Ontario Marks Fire Prevention Week

Province issues public challenge to “Get Loud” by testing your smoke and carbon monoxide alarms

October 01, 2021

Solicitor General

Table of Contents

  1. Content
  2. Quick Facts
  3. Related Topics

TORONTO — Ontario’s Fire Marshal is encouraging Ontarians to make Fire Prevention Week 2021 a noisy but safe one. The theme for the annual safety week, which runs October 3 to 9, is “Learn the Sounds of Fire Safety” and the province is issuing a challenge to the public to “Get Loud” to ensure everyone has working smoke and carbon monoxide alarms in their homes.

“Testing your alarms is the only way to ensure they are working properly and keep you and your family alerted in the event of a fire,” said Ontario Fire Marshal Jon Pegg. “Get to know the sounds your alarms make. If the alarm doesn’t sound, install a new battery. If the alarm still doesn’t sound, replace the alarm with a new, certified one.”

By law, every home in Ontario must have a working smoke alarm on every storey and outside all sleeping areas. Too often, fatal fires in the province occur in homes with no working smoke alarms.
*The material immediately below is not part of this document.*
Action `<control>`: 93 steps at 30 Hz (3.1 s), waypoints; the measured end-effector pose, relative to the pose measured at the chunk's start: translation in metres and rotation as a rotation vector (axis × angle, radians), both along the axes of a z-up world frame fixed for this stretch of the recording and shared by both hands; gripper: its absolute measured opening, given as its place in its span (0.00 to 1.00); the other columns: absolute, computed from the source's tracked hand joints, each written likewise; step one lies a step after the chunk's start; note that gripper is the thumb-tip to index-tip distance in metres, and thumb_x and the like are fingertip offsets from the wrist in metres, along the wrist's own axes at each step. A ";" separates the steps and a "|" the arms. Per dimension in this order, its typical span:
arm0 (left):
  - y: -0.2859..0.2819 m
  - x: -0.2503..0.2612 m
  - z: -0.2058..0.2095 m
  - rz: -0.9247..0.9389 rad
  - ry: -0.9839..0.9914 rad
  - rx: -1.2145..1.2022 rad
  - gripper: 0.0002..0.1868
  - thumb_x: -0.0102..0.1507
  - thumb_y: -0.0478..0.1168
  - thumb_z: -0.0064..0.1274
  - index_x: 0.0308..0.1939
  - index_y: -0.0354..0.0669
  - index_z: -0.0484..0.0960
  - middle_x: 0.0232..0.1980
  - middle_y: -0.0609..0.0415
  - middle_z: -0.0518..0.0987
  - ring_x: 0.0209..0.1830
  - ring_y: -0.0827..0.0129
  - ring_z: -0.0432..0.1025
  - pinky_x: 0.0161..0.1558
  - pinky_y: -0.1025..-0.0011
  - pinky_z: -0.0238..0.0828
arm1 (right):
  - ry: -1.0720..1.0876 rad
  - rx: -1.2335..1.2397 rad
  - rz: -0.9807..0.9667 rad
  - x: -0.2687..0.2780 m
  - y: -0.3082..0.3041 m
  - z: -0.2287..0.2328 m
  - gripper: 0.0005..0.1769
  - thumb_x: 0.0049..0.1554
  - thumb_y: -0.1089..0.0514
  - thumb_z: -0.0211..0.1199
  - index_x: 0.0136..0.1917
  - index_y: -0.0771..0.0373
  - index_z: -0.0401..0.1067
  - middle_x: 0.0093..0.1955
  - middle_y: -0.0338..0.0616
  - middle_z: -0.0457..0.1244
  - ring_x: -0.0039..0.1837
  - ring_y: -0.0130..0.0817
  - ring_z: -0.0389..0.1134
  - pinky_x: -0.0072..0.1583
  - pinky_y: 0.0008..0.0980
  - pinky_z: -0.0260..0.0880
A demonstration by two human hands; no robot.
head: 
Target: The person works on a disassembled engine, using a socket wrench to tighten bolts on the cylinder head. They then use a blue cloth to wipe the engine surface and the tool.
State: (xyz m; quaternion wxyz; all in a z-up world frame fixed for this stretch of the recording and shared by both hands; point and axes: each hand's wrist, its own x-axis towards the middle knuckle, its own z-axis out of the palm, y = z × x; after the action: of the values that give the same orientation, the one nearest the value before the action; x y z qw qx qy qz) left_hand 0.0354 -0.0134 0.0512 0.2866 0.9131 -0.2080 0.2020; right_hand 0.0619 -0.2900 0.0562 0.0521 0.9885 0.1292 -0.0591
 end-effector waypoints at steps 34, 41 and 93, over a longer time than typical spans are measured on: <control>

In 2019, over a third of residential cases of fire resulting in loss of life, injury, or property damage had either a non-functioning smoke alarm or no alarm.

“When it comes to fire safety in your home, the most important action you can take to help protect yourself and your family is to install working smoke and carbon monoxide alarms and test them regularly,” said Solicitor General Sylvia Jones. “Fire Prevention Week serves as an excellent reminder to make some noise and test your alarms to ensure they are working properly. I encourage everyone to “Get Loud” to keep safe.”

Quick Facts

  • Fire Prevention Week is proclaimed annually by the Governor General and was first recognized in Canada in 1923. It was first established to commemorate the Great Chicago Fire of 1871.
  • The “Get Loud!” campaign is focused on educating Ontarians to recognize the different sounds smoke or carbon monoxide alarms make and identify if they need new batteries or the alarms need to be replaced.